- **Work request**: Give the number of lines in the data below where the string "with" occurs, and nothing else.

★ ★ ★

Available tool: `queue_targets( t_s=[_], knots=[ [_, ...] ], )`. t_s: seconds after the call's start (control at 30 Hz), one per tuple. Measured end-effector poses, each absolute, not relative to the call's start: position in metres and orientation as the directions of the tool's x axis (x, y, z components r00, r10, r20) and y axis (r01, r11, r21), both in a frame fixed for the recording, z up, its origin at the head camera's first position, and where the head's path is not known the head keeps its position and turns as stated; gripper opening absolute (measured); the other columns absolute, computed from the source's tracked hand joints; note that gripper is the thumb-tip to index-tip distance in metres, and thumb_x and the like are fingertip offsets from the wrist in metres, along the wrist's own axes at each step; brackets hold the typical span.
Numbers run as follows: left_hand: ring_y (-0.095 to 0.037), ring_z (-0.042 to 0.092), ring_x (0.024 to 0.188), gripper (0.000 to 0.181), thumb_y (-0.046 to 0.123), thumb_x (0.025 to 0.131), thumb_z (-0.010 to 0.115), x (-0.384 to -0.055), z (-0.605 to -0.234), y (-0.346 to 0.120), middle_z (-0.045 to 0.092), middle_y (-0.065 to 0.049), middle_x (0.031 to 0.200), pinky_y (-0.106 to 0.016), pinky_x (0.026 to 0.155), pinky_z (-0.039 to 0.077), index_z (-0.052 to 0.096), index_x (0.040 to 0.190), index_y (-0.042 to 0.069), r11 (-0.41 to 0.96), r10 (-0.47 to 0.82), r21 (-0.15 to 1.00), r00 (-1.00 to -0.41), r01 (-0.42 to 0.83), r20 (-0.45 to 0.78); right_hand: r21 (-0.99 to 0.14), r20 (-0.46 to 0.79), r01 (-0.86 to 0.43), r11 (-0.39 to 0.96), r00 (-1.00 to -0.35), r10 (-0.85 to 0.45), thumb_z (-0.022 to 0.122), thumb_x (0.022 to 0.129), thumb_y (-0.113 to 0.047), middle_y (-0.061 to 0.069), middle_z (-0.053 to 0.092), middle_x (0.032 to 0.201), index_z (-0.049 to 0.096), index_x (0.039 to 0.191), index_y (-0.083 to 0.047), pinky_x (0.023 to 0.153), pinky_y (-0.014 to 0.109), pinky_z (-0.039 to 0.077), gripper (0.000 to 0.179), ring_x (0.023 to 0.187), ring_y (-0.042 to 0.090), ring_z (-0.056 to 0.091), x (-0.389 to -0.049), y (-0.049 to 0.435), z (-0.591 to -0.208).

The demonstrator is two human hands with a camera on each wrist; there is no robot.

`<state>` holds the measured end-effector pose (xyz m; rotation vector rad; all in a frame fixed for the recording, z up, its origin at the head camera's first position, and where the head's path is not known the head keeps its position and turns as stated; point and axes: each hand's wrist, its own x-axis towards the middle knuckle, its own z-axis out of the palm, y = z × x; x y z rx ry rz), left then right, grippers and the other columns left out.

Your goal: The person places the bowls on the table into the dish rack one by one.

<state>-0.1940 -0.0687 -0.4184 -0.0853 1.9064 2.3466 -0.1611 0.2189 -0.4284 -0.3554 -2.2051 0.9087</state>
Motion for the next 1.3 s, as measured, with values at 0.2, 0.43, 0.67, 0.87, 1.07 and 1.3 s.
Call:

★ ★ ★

- **Task output**: 2